Go to the line containing "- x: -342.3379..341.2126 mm" in the records below and print it and every following line exactly, on through the line containing "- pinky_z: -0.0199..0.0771", then stop.

** Opening Entries provided block **

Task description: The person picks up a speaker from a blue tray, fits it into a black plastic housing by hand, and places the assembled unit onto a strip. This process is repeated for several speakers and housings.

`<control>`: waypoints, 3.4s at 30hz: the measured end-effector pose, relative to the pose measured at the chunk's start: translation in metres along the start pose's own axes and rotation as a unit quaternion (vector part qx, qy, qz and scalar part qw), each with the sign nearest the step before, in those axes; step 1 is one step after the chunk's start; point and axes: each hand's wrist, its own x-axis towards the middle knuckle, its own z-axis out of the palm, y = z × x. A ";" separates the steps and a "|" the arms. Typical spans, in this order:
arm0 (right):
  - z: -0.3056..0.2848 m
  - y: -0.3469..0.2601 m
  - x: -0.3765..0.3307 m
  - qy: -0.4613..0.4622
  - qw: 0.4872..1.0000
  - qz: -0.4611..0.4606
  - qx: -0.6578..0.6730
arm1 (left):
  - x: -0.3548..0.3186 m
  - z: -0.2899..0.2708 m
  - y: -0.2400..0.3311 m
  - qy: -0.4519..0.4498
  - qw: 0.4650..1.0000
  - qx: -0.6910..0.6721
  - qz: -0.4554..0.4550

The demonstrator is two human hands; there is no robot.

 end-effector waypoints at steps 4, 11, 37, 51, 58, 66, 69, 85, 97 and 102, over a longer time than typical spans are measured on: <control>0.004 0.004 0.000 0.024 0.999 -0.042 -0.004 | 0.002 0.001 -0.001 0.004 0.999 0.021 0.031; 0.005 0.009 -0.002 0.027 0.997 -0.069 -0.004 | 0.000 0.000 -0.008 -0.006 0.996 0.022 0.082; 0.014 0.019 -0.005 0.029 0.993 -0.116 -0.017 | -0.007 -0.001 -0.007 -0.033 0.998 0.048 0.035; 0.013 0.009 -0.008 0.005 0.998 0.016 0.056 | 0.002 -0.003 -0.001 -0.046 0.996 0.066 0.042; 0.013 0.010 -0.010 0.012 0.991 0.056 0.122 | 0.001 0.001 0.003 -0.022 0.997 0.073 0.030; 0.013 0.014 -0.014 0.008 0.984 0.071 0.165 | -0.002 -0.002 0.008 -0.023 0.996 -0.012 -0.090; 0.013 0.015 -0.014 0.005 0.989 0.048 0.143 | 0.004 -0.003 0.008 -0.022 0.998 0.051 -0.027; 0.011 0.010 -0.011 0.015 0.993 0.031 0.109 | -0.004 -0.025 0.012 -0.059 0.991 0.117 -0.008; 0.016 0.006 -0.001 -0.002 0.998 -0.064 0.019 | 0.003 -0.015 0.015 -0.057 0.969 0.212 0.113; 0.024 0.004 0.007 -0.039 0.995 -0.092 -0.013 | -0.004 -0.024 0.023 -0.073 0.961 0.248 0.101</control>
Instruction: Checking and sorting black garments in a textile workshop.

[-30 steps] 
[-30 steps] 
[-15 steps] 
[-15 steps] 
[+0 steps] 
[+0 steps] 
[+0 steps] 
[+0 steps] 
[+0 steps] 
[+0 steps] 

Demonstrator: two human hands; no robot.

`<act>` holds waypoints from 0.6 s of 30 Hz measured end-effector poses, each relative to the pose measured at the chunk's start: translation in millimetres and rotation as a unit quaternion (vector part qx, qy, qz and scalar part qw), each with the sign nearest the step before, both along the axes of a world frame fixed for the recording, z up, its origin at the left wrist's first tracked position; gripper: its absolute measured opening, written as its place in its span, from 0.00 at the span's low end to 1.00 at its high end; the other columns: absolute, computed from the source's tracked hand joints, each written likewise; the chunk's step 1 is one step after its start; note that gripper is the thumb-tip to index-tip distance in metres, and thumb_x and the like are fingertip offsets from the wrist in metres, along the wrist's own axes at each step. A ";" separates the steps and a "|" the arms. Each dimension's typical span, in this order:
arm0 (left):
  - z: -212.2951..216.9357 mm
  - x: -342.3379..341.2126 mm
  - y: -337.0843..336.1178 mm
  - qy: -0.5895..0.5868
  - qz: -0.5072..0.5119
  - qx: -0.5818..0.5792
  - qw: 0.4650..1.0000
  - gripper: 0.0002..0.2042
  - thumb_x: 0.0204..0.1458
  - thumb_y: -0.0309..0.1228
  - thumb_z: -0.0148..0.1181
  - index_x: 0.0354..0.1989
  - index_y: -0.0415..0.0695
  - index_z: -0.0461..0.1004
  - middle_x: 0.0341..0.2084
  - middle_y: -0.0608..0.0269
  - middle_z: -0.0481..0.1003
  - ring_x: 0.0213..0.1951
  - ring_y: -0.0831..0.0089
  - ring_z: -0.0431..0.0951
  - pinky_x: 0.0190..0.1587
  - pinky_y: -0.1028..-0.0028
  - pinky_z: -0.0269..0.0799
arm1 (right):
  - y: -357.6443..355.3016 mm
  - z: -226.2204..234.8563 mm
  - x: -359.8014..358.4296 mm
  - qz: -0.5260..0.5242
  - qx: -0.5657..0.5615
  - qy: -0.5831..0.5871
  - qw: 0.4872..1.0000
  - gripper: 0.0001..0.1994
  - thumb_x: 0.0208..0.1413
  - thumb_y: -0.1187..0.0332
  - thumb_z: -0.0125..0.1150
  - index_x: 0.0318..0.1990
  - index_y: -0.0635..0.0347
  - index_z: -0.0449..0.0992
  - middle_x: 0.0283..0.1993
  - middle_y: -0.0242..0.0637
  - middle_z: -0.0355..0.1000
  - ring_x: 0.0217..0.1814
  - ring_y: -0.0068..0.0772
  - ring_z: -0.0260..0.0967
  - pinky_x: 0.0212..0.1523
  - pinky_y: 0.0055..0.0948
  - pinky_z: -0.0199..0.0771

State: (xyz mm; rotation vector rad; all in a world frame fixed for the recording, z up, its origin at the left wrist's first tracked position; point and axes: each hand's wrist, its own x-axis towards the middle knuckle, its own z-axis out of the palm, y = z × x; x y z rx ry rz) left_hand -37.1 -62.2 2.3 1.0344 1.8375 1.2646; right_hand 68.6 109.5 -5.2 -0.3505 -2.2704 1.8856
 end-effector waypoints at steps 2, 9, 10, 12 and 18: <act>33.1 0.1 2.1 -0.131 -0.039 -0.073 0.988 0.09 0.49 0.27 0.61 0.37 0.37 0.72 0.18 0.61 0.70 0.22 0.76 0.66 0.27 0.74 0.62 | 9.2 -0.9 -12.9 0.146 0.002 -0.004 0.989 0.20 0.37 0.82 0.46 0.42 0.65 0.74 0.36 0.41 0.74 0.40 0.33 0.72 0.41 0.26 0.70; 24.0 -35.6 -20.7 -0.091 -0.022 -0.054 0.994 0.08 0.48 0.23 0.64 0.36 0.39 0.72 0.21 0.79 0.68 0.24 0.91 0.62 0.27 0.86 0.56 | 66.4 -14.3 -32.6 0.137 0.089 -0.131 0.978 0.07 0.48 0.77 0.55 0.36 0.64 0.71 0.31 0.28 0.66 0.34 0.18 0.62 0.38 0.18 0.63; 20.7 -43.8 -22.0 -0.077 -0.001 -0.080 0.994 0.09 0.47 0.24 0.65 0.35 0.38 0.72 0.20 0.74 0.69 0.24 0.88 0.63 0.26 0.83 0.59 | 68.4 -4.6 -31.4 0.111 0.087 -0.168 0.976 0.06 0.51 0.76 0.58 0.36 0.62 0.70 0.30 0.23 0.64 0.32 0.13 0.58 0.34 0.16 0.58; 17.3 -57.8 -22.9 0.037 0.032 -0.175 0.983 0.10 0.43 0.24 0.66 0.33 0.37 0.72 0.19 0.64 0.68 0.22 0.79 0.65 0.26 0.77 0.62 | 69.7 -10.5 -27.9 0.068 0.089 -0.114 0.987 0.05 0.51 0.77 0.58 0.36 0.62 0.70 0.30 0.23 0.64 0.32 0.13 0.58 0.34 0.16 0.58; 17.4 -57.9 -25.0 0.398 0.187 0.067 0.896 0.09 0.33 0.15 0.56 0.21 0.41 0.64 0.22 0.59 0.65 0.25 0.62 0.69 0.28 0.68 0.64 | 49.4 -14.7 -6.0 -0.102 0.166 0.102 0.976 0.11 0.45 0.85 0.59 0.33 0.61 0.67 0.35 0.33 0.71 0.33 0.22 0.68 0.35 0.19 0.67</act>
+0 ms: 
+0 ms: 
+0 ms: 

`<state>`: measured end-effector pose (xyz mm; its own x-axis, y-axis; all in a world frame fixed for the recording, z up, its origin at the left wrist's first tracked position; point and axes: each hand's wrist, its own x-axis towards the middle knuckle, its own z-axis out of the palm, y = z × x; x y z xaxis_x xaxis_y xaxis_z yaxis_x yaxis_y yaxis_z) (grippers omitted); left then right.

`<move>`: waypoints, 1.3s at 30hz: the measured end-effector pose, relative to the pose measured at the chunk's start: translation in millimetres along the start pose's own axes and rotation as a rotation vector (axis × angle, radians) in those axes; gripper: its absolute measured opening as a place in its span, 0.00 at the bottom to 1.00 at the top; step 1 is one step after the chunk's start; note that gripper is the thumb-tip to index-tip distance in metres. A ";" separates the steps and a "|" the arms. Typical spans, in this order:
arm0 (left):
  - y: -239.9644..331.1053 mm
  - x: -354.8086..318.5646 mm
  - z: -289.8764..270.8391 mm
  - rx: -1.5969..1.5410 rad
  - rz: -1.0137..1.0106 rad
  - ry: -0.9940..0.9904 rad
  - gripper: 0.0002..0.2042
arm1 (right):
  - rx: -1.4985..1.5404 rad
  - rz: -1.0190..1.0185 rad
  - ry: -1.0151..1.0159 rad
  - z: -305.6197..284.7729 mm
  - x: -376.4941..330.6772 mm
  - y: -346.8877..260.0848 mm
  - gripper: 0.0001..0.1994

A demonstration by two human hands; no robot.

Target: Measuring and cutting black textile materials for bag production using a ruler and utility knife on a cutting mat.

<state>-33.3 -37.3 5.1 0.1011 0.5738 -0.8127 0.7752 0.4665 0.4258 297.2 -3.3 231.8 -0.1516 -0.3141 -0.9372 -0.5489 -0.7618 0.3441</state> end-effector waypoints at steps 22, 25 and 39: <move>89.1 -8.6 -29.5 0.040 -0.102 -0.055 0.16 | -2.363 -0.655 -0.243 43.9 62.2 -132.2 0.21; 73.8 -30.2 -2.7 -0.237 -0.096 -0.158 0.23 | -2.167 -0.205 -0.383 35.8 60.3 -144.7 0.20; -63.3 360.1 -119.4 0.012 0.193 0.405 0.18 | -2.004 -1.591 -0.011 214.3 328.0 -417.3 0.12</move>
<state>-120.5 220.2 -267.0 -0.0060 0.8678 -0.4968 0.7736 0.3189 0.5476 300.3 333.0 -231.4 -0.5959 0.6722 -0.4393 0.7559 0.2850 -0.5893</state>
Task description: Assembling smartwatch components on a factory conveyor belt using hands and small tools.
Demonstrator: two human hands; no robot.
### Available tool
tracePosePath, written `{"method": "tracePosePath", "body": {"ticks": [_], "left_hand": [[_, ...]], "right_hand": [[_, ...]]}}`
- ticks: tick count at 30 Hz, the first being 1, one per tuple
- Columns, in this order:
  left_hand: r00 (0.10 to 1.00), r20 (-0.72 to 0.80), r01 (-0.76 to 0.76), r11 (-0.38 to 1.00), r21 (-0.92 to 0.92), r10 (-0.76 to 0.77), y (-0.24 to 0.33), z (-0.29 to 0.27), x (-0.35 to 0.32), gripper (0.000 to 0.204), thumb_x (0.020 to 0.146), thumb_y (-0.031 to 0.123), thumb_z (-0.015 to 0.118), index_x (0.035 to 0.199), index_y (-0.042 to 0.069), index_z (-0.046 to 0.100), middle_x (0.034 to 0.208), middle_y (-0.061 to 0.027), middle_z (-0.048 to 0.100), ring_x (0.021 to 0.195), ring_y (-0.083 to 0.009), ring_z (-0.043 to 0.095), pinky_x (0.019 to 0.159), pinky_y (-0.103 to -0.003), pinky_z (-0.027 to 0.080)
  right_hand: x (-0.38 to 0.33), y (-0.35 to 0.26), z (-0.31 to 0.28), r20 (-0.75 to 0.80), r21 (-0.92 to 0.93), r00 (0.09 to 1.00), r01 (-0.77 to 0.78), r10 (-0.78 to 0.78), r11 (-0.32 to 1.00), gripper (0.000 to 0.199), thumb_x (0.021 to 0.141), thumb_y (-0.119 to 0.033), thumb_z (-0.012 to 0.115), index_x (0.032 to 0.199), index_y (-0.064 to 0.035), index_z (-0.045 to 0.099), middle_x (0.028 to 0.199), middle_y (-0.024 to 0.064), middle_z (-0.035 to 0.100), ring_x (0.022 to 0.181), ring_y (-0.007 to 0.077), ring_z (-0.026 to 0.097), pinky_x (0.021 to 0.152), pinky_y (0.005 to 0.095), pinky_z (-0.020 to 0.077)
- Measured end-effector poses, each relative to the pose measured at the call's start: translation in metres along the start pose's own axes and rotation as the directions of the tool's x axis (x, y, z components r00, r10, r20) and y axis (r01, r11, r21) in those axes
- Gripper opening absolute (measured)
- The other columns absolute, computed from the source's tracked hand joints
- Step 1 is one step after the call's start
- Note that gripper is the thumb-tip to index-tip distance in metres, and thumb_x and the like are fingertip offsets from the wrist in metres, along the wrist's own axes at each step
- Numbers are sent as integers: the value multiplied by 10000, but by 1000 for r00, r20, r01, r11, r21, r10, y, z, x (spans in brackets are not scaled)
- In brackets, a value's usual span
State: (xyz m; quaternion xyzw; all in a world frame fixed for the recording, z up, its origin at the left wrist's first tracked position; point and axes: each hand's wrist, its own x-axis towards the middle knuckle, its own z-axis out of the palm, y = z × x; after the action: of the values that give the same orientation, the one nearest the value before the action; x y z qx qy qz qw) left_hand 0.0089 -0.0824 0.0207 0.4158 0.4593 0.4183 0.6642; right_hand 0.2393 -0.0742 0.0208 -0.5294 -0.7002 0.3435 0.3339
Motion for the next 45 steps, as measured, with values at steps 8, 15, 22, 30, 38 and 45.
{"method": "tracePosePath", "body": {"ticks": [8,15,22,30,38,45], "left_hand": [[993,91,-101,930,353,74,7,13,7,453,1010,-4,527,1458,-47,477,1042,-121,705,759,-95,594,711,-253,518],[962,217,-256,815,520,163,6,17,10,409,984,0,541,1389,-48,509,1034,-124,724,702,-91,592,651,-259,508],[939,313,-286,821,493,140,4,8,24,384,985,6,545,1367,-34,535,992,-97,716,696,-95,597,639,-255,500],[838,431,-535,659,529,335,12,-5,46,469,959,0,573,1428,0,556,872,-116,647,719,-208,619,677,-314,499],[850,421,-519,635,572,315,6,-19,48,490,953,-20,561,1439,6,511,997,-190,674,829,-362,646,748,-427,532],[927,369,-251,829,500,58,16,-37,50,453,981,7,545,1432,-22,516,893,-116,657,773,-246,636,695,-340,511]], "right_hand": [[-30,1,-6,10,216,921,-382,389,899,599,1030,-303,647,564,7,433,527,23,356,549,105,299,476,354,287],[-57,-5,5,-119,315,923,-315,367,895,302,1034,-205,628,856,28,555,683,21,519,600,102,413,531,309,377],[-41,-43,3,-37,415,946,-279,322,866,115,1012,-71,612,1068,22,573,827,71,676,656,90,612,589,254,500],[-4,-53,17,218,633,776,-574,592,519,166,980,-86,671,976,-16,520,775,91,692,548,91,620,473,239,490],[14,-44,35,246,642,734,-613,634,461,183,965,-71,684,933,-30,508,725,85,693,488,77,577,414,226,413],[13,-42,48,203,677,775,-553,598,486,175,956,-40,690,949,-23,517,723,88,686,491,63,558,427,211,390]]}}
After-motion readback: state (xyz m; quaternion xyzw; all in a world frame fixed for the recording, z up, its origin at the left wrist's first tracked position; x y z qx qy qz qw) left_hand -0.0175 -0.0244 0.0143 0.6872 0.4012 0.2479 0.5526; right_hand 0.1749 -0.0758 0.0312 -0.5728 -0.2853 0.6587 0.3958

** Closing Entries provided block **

Task response
  - x: -342.3379..341.2126 mm
  - y: -337.0843..336.1178 mm
  - qy: -0.5895..0.5868
  - qz: -0.5072..0.5119
  - qx: -0.5818..0.5792
  - qw: 0.4650..1.0000
  - gripper: 0.0002..0.2042
  - thumb_x: 0.0204..0.1458
  - thumb_y: -0.0309..0.1228
  - thumb_z: -0.0148..0.1181
  - index_x: 0.0354..0.1989
  - index_y: -0.0415..0.0695
  - index_z: -0.0461..0.1004
  - middle_x: 0.0341..0.2084
  - middle_y: -0.0608..0.0269
  - middle_z: -0.0481..0.1003
  - ring_x: 0.0213..0.1951
  - ring_y: -0.0831..0.0089
  - ring_z: -0.0431..0.0951
  - pinky_x: 0.0190..0.1587
  - pinky_y: -0.1028..-0.0028
  - pinky_z: -0.0269..0.0799
arm1 (right):
  - y: -357.6443..355.3016 mm
  - z: -226.2204..234.8563 mm
  - x: -359.8014..358.4296 mm
  - qz: -0.5260..0.5242
  - qx: -0.5657..0.5615
  - qy: -0.5831..0.5871
  - qw: 0.4872..1.0000
  - gripper: 0.0001..0.1994
  - thumb_x: 0.0208..0.1413
  - thumb_y: -0.1187..0.0332
  - thumb_z: -0.0125..0.1150
  - index_x: 0.0318..0.1990
  - index_y: -0.0635..0.0347
  - index_z: -0.0449..0.0992
  - middle_x: 0.0283..0.1993
  - middle_y: -0.0242..0.0637
  - middle_z: -0.0355..0.1000
  - ring_x: 0.0217..0.1814
  - ring_y: -0.0068..0.0772
  - ring_z: -0.0260..0.0967
  - pinky_x: 0.0212..0.1523
  - pinky_y: 0.0055..0.0948
  - pinky_z: -0.0199..0.0771

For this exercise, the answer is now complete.